Col pretesto di effettuare alcuni lavori di ristrutturazione, l’inquilino chiede al proprietario documenti dell’abitazione, dati catastali e una copia del documento d’identità. Da qui prende forma la truffa.
Il 44enne coinvolge un 71enne, sorprendentemente somigliante al vero proprietario, che ne interpreta il ruolo. Viene clonata la carta d’identità del 79enne e l’appartamento viene messo in vendita.
La falsa compravendita
Due persone si dicono interessate all’acquisto. Dopo vari sopralluoghi e una breve trattativa, il prezzo viene fissato a 145mila euro. La compravendita arriva persino al rogito notarile.
Davanti al notaio – anch’egli ignaro della truffa – gli acquirenti consegnano assegni per 95mila euro al finto proprietario. Il saldo di 50mila euro sarebbe stato versato successivamente. Nel frattempo, l’immobile viene regolarmente intestato ai due compratori e registrato al catasto.
La scoperta e l’intervento dei carabinieri
A far saltare il piano è il nipote del vero proprietario. Parlando con lo zio, viene a conoscenza della richiesta di ristrutturazione e, intuendo qualcosa di anomalo, avvia una verifica catastale. La scoperta è sconvolgente: l’appartamento risulta già venduto con un atto notarile recente.
Il notaio, contattato dalla famiglia, si rende conto dell’inganno e presenta denuncia ai Carabinieri della stazione di Chiaia. Racconta che di lì a poco sarebbe avvenuto il pagamento del saldo finale.

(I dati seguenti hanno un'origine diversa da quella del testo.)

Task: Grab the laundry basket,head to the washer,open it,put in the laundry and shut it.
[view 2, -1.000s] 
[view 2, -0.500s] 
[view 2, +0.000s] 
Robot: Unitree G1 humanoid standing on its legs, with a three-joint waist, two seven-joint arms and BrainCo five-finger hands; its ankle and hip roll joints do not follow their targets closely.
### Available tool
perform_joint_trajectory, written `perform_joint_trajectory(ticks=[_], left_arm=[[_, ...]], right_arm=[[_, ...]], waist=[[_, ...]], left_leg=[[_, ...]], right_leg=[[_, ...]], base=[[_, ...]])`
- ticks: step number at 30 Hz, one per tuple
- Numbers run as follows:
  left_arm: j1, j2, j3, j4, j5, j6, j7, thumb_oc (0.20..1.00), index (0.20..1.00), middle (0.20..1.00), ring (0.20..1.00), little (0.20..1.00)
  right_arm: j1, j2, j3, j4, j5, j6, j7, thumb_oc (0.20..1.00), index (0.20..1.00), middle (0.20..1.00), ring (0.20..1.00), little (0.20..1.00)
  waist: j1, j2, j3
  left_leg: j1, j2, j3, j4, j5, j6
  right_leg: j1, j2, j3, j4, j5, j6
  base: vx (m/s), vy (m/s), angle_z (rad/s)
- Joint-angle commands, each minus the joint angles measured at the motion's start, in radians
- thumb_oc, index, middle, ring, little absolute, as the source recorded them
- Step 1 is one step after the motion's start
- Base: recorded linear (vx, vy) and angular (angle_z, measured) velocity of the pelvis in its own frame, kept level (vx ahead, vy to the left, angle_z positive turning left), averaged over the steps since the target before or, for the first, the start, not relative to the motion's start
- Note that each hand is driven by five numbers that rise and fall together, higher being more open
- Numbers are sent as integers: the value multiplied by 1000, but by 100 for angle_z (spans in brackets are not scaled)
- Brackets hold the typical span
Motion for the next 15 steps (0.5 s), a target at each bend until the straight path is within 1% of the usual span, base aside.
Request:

Il giorno stabilito, allo studio notarile si presentano due presunti collaboratori del notaio, in realtà carabinieri sotto copertura. Al momento della consegna del denaro, i due falsi venditori vengono arrestati.
Arresti e sequestro
Durante le perquisizioni, i militari sequestrano tre telefoni cellulari, appunti, documenti notarili, carte di credito, un assegno bancario e due carte d’identità false.
In manette finiscono il 44enne P. P. e N.C., classe 1956. Entrambi si trovano ora agli arresti domiciliari, in attesa di giudizio.
Una truffa ingegnosa, ma non abbastanza da sfuggire all’intuito dei familiari e all’intervento decisivo dei carabinieri. Una storia che fa sorridere per l’audacia, ma che lascia l’amaro in bocca per la facilità con cui, ancora oggi, si può tentare di rubare una casa con carta e penna.